> [WORK REQUEST]:
Produce the records below again, word for word, but stop after the line that contains "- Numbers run".

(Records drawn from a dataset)
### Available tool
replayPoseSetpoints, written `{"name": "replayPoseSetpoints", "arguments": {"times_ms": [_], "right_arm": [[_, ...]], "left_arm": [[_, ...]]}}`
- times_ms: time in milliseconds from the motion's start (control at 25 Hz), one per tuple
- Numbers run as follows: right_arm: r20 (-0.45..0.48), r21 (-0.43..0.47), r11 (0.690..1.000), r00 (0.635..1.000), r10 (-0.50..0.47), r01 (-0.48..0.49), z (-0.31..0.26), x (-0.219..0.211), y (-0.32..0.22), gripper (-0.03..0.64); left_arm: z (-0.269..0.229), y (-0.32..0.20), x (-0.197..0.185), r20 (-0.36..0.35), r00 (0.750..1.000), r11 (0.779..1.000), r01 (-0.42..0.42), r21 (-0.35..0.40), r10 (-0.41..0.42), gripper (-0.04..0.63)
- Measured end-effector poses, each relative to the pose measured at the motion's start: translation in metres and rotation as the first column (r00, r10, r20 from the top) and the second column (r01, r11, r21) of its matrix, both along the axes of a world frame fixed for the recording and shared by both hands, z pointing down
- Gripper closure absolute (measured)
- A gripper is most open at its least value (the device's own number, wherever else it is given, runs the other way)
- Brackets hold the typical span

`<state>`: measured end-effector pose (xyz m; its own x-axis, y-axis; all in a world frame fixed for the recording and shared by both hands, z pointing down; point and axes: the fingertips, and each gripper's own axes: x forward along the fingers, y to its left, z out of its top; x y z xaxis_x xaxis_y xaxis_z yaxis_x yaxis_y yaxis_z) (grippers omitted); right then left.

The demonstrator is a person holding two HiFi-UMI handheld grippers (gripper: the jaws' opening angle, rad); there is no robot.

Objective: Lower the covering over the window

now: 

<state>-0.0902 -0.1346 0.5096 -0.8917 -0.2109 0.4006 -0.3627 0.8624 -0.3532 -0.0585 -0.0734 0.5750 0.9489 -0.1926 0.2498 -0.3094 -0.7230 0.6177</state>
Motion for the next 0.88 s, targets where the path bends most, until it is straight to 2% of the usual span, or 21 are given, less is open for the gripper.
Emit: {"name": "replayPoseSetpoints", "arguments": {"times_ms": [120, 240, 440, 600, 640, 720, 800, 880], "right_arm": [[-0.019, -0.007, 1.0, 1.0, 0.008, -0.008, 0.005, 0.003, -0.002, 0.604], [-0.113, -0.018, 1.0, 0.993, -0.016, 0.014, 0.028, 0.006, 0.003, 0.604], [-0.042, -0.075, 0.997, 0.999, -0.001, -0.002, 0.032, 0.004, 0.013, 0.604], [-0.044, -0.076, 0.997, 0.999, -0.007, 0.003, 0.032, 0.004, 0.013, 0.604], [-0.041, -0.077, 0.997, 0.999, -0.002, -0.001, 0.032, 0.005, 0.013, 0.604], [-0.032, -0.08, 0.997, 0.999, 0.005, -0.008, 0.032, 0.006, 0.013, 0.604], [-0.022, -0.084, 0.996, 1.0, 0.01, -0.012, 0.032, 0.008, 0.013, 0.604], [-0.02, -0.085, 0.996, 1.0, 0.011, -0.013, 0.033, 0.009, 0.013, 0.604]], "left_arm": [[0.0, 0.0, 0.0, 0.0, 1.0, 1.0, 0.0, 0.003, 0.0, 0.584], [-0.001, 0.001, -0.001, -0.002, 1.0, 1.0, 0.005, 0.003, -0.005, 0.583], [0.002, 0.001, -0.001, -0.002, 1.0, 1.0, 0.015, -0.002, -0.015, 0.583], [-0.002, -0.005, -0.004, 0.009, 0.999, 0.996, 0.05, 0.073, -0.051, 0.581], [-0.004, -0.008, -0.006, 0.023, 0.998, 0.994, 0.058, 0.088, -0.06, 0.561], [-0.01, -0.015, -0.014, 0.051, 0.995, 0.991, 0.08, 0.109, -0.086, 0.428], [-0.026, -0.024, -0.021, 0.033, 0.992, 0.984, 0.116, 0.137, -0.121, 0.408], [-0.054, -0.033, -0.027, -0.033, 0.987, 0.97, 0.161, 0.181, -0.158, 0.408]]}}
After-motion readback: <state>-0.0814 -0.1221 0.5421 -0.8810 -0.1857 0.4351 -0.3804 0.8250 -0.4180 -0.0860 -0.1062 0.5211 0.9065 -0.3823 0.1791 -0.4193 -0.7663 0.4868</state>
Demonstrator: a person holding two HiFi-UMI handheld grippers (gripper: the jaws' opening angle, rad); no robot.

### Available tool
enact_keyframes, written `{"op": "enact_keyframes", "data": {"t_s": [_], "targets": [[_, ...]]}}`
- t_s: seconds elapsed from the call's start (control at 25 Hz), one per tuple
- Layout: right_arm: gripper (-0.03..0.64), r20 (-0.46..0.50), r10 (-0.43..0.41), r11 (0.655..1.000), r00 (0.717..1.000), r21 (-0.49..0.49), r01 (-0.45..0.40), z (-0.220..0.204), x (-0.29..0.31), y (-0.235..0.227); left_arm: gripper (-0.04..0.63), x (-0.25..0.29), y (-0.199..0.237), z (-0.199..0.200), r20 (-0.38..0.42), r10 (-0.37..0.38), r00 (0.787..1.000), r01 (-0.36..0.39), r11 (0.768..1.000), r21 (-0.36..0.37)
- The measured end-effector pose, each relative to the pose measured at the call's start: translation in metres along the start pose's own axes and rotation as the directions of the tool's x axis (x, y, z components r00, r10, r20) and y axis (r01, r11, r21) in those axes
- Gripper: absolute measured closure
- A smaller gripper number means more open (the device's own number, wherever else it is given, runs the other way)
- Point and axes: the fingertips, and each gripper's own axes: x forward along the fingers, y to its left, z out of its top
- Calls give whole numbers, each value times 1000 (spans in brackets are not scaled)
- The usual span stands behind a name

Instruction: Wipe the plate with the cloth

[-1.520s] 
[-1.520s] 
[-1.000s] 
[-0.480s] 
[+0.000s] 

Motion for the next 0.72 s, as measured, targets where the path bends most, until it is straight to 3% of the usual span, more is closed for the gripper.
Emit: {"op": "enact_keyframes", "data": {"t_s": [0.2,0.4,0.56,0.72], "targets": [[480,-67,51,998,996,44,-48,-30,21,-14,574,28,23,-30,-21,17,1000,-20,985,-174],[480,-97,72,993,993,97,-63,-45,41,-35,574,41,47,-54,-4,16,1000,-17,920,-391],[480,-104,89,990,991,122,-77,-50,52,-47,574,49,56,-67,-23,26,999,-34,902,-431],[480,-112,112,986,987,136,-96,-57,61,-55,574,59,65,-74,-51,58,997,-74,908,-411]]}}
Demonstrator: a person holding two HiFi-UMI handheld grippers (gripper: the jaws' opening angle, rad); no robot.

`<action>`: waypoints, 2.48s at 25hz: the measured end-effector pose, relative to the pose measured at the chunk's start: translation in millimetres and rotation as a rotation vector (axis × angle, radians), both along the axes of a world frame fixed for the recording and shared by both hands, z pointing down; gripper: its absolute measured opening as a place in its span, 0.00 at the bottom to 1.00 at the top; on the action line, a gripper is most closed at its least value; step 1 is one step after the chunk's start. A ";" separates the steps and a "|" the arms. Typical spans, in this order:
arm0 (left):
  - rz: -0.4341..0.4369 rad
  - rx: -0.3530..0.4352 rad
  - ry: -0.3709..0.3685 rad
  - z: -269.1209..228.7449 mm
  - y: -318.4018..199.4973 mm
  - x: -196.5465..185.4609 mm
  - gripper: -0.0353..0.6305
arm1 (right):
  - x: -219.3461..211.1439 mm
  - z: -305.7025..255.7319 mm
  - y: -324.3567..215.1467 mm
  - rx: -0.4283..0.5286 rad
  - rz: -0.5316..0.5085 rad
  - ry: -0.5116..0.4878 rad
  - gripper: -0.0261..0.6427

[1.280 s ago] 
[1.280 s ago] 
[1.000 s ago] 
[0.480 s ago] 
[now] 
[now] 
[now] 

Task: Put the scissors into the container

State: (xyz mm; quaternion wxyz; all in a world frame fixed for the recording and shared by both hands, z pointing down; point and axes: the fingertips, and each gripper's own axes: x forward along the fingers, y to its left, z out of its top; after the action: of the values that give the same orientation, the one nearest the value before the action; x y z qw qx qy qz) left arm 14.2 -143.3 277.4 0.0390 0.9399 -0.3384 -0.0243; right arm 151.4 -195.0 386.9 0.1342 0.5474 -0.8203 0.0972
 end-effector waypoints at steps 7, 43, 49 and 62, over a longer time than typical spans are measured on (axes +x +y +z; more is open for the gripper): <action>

> [SOLUTION BELOW]:
### Available tool
replayPoseSetpoints, written `{"name": "replayPoseSetpoints", "arguments": {"times_ms": [_], "right_arm": [[_, ...]], "left_arm": [[_, ...]]}}`
- times_ms: time in milliseconds from the motion's start (control at 25 Hz), one per tuple
- Numbers run as follows: right_arm: r20 (-0.45..0.48), r21 (-0.43..0.47), r11 (0.690..1.000), r00 (0.635..1.000), r10 (-0.50..0.47), r01 (-0.48..0.49), z (-0.31..0.26), x (-0.219..0.211), y (-0.32..0.22), gripper (-0.03..0.64); left_arm: z (-0.269..0.229), y (-0.32..0.20), x (-0.197..0.185), r20 (-0.36..0.35), r00 (0.750..1.000), r11 (0.779..1.000), r01 (-0.42..0.42), r21 (-0.35..0.40), r10 (-0.41..0.42), gripper (-0.04..0.63)

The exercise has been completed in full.